I have people in my own life — people I call friends — who have had near-death experiences. And they echo what Panagore describes. They don’t carry the anxious hope that characterizes so much of religious faith. They carry a quiet knowing. They’re not worried about what comes next. They’re focused on being present here, in this body, for the time they have.

And yet these accounts are often quickly dismissed.

Jesus himself anticipated this in the parable of the rich man and Lazarus (Luke 16:19-31). When the rich man, suffering in Hades, begs for someone to be sent back from the dead to warn his brothers, the response is sobering: even if someone returned from the dead, people still would not believe. The dismissiveness isn’t new. It’s a pattern. And it’s worth examining honestly — especially when there are more documented near-death testimonies available now than at any other point in human history.

I’m not asking you to take my word for any of this. Go find the testimonies yourself. Watch interviews. Read accounts from people of different faith backgrounds. Let the weight of their collective witness challenge your assumptions. That’s not abandoning discernment — that’s exercising it.

You Don’t Have to Die to Know

Here is the invitation I want to leave you with: the endpoint of faith is not reserved for people who have flatlined.

There are practices — ancient ones, in fact — that are oriented toward exactly this kind of knowing while still in the body. Out-of-body experiences, contemplative states, deep meditative practice. These aren’t fringe ideas invented by the internet. They have been part of the human spiritual tradition for centuries. And it can be done with or without the aid of psychedelics.

For my own part, I am currently taking an astral projection course. That might raise an eyebrow or two. But my reason is simple: I want to get beyond faith to knowing. I want to have a firsthand experience of what my spirit is, where it goes, and what it encounters — while I’m still here and conscious. I don’t have a full report yet. I’m in the middle of the pursuit. But I’m going, and I think there’s something important in the going.

The fear of death loses its grip when you’ve touched what’s on the other side. And that freedom — that grounded, fearless presence in your own body and life — is available to you. Not just to the people who’ve had near-death experiences. Not just to the mystics and the monastics. To you.

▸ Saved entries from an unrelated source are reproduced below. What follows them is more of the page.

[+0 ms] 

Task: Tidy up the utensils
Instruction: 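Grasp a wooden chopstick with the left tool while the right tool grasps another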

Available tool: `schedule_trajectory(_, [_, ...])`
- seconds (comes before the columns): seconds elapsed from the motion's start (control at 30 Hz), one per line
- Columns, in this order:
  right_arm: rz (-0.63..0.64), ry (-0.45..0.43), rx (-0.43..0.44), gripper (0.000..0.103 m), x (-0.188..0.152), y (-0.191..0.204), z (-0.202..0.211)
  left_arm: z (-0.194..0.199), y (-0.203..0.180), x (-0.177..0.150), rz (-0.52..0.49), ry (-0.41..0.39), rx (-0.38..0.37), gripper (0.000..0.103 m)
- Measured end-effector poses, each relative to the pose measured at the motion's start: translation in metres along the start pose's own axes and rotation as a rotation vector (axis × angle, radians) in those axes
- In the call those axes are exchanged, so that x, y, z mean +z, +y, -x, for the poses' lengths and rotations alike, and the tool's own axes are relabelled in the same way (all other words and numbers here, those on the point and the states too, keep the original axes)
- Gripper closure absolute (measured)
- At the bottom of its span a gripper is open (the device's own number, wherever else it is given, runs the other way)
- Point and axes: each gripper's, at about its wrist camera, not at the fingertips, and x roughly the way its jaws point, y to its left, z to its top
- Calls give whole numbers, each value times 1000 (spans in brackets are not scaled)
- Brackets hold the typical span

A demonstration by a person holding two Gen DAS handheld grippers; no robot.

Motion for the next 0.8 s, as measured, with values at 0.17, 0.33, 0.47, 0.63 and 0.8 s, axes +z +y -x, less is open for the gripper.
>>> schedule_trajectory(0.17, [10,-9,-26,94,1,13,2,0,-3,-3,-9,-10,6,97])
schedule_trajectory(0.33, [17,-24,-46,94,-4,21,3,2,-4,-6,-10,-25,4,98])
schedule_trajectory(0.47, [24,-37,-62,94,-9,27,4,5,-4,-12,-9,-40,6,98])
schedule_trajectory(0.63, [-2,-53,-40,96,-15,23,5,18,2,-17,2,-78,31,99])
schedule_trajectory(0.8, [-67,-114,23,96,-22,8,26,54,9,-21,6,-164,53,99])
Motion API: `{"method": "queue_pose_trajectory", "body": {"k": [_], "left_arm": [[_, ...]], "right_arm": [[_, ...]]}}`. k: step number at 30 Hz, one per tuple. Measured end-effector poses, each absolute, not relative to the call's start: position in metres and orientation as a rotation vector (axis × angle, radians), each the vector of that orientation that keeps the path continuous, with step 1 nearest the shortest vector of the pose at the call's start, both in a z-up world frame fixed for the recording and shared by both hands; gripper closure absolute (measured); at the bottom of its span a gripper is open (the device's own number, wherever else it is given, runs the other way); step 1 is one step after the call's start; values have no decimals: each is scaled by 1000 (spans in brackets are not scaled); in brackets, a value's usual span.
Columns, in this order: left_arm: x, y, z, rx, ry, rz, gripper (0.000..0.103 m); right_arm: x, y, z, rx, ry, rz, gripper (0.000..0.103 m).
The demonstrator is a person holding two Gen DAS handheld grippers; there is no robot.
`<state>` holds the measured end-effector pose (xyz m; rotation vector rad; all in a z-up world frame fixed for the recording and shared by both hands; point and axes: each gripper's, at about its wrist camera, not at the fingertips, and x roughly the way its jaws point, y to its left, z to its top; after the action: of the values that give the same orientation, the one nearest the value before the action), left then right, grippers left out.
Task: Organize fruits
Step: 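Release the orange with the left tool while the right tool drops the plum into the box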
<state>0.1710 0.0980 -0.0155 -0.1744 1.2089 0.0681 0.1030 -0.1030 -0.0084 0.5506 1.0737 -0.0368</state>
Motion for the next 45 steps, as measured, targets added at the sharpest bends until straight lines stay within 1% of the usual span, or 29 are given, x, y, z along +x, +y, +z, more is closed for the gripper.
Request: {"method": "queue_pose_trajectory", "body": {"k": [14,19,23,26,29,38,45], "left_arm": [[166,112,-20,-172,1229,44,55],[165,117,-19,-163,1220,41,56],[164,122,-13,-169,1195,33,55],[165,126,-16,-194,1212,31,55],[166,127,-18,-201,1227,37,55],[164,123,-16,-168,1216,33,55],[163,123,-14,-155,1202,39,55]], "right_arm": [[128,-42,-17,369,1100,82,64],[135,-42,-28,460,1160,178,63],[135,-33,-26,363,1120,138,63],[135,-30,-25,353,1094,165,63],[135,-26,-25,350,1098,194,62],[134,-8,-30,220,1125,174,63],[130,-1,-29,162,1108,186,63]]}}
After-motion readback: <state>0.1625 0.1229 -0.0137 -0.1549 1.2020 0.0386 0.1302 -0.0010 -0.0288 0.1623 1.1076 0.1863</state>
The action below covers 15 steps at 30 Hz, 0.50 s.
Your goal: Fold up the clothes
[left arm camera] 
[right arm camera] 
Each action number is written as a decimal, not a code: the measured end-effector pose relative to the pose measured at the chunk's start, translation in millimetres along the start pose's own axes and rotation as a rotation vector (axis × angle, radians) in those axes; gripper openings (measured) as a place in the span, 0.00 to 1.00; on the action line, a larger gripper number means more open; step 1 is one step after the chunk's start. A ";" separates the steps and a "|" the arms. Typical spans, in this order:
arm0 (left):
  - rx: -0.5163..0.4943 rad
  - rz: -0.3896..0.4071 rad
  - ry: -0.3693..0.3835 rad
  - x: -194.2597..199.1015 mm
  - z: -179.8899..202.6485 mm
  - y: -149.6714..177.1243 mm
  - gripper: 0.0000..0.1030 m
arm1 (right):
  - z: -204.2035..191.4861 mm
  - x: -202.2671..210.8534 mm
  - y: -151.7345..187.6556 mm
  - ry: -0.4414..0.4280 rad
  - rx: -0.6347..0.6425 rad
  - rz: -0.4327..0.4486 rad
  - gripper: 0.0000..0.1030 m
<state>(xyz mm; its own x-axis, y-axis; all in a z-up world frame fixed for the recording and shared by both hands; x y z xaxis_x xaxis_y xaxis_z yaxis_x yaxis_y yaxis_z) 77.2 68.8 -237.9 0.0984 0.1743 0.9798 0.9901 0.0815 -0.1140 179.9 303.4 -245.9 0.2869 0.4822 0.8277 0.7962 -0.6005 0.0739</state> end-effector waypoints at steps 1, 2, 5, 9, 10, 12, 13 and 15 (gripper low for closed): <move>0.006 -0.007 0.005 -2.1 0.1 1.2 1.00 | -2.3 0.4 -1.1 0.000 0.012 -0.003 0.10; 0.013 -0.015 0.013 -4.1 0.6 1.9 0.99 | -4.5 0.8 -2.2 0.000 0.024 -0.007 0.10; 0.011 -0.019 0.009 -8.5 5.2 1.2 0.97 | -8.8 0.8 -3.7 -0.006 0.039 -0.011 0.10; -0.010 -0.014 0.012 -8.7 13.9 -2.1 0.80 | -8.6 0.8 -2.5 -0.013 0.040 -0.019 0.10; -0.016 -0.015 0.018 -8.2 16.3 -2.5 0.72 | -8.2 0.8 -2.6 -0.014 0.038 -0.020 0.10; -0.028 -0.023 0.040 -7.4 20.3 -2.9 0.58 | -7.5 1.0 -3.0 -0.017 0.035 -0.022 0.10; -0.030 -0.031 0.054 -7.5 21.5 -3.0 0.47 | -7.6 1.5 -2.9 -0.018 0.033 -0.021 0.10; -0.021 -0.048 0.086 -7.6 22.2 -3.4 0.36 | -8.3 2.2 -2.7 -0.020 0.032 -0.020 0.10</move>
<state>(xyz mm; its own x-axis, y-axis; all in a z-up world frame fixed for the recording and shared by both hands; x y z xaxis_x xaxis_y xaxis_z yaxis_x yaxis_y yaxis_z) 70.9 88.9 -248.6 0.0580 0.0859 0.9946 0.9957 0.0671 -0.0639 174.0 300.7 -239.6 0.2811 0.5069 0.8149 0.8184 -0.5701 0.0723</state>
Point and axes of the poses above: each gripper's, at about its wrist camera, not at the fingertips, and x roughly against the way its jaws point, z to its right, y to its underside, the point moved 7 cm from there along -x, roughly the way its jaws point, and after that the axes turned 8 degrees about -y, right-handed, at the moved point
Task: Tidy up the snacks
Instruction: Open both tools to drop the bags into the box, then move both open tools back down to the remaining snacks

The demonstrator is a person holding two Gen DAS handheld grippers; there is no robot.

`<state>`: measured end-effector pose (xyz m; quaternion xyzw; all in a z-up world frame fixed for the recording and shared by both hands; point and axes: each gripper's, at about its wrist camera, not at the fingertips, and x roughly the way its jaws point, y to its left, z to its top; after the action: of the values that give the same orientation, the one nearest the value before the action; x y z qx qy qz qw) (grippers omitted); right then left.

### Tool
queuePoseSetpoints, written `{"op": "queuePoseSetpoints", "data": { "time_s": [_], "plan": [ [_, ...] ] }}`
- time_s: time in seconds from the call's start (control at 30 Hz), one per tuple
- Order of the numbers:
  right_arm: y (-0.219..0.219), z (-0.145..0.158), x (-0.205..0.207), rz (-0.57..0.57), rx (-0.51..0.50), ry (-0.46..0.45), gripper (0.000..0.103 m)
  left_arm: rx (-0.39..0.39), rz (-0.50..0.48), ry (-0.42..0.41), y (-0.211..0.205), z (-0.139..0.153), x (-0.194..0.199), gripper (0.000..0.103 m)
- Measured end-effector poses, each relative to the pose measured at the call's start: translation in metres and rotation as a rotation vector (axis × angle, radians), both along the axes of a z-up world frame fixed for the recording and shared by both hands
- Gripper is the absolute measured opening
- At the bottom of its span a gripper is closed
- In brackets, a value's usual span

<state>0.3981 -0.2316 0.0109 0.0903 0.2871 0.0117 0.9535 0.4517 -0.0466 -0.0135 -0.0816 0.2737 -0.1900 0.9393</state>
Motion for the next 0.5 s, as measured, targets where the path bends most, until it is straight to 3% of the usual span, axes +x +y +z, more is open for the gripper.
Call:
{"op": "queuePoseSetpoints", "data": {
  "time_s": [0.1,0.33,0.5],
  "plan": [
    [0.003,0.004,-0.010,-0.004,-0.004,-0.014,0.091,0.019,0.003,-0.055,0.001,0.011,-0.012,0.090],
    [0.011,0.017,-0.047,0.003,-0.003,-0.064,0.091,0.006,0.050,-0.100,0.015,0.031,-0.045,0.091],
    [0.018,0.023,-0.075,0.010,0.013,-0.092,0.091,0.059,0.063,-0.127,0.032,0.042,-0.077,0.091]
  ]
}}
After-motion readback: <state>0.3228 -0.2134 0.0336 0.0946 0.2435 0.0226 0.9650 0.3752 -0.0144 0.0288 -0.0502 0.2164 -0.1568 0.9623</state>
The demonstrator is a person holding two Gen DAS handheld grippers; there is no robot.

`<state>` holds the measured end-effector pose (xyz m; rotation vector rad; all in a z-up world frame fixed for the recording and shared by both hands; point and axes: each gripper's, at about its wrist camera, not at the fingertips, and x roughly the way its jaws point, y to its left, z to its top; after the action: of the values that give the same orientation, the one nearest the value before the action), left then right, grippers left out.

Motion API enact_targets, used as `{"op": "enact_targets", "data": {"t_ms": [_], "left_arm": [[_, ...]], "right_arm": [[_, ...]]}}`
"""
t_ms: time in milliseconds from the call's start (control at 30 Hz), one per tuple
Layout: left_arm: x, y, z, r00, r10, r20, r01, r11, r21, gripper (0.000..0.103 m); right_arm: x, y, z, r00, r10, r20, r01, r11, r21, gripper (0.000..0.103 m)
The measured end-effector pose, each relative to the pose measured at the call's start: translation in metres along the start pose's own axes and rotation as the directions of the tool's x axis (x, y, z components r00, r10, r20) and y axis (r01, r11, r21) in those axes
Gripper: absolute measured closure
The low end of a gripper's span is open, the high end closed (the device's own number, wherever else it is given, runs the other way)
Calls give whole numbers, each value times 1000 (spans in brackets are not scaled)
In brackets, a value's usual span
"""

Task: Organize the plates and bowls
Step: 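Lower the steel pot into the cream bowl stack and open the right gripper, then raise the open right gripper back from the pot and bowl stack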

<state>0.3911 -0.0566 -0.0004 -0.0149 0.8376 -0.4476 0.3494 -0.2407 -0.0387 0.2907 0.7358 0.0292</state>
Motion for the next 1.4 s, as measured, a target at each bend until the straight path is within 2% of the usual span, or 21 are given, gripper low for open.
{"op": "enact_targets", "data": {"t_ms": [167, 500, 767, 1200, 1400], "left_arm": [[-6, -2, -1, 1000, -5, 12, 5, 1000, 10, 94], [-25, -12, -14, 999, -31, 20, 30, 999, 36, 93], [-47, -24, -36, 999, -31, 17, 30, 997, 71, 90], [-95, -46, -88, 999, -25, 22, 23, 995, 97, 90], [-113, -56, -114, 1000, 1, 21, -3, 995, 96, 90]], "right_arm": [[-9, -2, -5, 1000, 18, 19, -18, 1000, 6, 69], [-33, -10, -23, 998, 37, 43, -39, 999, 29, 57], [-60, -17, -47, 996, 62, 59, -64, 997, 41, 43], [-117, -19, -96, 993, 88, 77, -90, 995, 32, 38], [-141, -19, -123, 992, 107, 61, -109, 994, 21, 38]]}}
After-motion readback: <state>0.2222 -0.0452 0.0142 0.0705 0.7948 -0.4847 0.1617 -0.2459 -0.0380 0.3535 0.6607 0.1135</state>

Faith is important. It has carried people through the darkest seasons of human history. But knowing is superior. Paul said so. The arc of scripture points toward it. And the witness of those who have already arrived at knowing is there for anyone willing to listen.

Faith has an expiration date. That’s not a threat to your spirituality. It’s the best news it contains.

Where Are You on This Spectrum?

I want to hear from you. Are you still in the season of faith — holding on, hoping, trusting in what you haven’t yet seen? Or have you had a glimpse of knowing — a moment where the gap closed, even briefly, and something became real to you in a way that belief alone can’t contain?

Join the Living Room and let me know. Leave a comment. I read every one. And if you’ve had a near-death or out-of-body experience and you’re willing to share it, I’d love to hear your story — and may even want to have you on the channel at some point.

And if this is new territory for you, start simple: go spend an hour with near-death experience testimonies online. Watch interviews. Read accounts. Let them speak for themselves.

The road beyond faith is real. And it’s open to you.